Saved entries:
*** Block opens ***
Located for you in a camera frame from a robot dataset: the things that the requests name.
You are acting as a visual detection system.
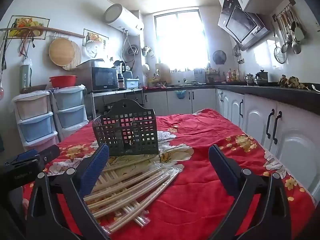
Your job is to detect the small fruit wall poster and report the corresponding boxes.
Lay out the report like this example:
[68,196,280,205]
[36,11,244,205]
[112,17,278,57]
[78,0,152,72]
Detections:
[83,29,109,49]

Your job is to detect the pile of ginger roots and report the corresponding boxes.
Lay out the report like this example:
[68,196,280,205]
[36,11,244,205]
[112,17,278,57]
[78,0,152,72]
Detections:
[278,74,310,90]

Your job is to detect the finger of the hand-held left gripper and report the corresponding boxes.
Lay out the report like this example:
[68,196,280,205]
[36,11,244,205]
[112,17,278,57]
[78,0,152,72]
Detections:
[39,144,61,165]

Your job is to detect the black microwave oven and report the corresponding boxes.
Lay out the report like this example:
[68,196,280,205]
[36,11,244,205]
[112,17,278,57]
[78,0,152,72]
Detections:
[91,67,118,92]

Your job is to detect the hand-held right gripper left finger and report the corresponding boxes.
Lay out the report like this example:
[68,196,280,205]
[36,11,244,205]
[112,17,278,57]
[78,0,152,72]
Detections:
[26,144,110,240]

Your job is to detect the dark lidded pot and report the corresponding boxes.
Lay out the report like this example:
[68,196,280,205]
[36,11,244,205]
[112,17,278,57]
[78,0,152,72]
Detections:
[254,70,269,85]

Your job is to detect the beige cutting board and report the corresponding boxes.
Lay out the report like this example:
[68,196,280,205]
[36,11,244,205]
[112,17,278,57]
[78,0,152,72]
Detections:
[155,63,172,84]

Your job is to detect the kitchen window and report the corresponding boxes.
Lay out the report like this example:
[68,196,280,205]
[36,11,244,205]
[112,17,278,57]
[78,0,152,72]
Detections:
[154,10,210,72]

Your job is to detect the row of hanging kitchen utensils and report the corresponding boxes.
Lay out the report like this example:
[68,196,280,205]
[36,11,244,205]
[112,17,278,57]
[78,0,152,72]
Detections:
[272,4,305,64]

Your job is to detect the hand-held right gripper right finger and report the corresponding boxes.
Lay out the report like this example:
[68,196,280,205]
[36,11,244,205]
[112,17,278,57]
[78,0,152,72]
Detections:
[209,144,292,240]

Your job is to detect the metal rack table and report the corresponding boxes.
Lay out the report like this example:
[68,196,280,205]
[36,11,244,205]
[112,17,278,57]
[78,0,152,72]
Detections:
[86,87,144,120]

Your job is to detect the white kitchen base cabinets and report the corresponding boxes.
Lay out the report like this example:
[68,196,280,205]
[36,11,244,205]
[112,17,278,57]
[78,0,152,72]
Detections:
[144,87,320,195]

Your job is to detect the grey blue drawer tower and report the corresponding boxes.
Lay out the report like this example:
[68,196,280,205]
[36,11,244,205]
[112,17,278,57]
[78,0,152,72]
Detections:
[51,86,89,140]

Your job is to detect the brown wicker basket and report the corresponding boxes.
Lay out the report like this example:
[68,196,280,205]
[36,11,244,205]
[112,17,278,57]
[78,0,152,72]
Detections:
[20,84,47,94]

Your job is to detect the blue knife holder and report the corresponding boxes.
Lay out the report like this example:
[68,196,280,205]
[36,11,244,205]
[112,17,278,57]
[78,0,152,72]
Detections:
[194,68,207,83]

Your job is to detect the long wooden rolling pin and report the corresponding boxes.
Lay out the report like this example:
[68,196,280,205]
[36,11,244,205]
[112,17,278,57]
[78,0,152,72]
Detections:
[0,26,85,38]

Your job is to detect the red floral blanket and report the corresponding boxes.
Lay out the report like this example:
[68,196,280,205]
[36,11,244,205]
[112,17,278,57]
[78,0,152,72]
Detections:
[22,109,315,240]

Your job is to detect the green thermos bottle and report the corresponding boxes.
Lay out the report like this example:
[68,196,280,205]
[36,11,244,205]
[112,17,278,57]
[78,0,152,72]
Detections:
[19,59,33,89]

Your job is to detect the beige blue pink drawer tower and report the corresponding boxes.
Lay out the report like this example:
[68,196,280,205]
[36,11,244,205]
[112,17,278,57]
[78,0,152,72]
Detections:
[12,90,59,153]

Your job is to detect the light blue storage box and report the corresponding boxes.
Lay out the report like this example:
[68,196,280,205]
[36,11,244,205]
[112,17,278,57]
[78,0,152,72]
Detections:
[125,78,140,89]

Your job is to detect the black blender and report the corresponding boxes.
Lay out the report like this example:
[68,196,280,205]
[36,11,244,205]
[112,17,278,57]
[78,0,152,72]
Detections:
[114,60,127,90]

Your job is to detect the red plastic basin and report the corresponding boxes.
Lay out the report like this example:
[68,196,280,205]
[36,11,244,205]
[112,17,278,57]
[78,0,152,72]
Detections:
[49,75,77,88]

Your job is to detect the large fruit wall poster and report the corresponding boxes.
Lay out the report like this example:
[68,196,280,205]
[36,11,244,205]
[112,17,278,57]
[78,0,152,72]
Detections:
[6,15,50,40]

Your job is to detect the black kitchen countertop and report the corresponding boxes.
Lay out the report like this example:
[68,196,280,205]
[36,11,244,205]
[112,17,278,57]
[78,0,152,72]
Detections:
[144,81,320,113]

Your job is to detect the small round fan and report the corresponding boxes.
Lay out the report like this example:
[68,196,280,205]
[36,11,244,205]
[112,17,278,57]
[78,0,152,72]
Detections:
[212,50,227,65]

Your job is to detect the white water heater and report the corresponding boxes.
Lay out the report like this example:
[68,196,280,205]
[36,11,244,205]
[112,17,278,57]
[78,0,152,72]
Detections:
[104,4,145,36]

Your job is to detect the pile of chopsticks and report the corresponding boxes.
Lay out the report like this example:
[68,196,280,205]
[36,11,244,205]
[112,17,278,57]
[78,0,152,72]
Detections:
[84,152,184,233]

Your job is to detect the black range hood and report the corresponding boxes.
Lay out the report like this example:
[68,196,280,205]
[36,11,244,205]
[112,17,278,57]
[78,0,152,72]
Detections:
[217,0,272,52]

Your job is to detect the dark green utensil basket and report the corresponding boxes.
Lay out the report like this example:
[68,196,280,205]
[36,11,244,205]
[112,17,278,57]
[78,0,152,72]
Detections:
[92,99,160,157]
*** Block closes ***
■ **How to complete this task**
Return each line of the entries that holds the string "tower".

■ **Answer section**
Your job is to detect the grey blue drawer tower and report the corresponding boxes.
Your job is to detect the beige blue pink drawer tower and report the corresponding boxes.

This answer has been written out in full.